== SOURCE INFORMATION
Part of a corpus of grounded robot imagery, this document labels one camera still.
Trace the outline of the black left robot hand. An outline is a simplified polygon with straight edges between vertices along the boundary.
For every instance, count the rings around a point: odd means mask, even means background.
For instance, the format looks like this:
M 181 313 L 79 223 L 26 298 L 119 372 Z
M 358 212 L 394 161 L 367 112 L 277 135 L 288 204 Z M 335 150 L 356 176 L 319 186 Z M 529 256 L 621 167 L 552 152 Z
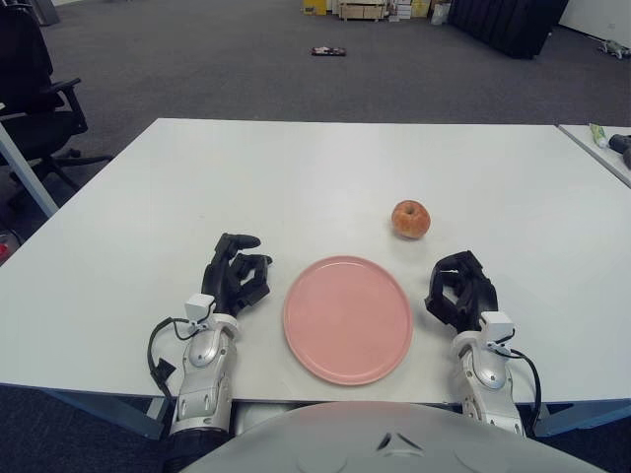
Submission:
M 260 239 L 256 236 L 221 235 L 201 285 L 202 294 L 214 297 L 215 312 L 237 316 L 269 294 L 267 274 L 272 258 L 243 253 L 259 246 Z

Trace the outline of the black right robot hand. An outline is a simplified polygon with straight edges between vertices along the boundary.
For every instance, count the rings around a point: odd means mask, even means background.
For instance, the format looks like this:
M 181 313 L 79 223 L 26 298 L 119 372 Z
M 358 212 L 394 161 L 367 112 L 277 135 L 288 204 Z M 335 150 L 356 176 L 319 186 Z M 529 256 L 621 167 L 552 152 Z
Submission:
M 457 333 L 480 331 L 481 314 L 498 310 L 495 287 L 470 250 L 446 256 L 435 264 L 424 303 L 432 315 Z

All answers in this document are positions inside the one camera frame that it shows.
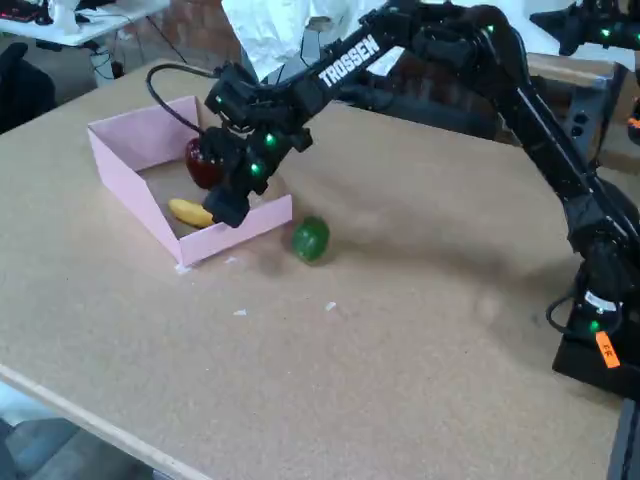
====
> **TASK REQUIREMENTS**: Reproduce every entry exactly, but omit each picture.

> **ANSWER TO THIS PROBLEM**:
Part of a corpus of grounded robot imagery, this document labels one camera still.
Trace the outline of the black left robot hand. An outline is a simplified polygon with straight edges between vertices along the boundary.
For every instance, count the rings around a point: odd means mask, even means background.
For instance, the format looks like this:
M 181 313 L 79 223 L 26 298 L 119 372 Z
M 358 212 L 394 161 L 367 112 L 277 135 L 288 204 Z M 335 150 L 356 176 L 319 186 Z M 529 256 L 621 167 L 552 152 Z
Submission:
M 260 239 L 256 236 L 221 235 L 201 285 L 202 294 L 214 297 L 215 312 L 237 316 L 269 294 L 267 274 L 272 258 L 243 253 L 259 246 Z

Trace the outline of the black right robot hand. An outline is a simplified polygon with straight edges between vertices along the boundary.
For every instance, count the rings around a point: odd means mask, even means background.
For instance, the format looks like this:
M 181 313 L 79 223 L 26 298 L 119 372 Z
M 358 212 L 394 161 L 367 112 L 277 135 L 288 204 Z M 335 150 L 356 176 L 319 186 Z M 529 256 L 621 167 L 552 152 Z
Submission:
M 457 333 L 480 331 L 481 314 L 498 310 L 495 287 L 470 250 L 446 256 L 435 264 L 424 303 L 432 315 Z

All answers in this document are positions inside the one camera frame that it shows.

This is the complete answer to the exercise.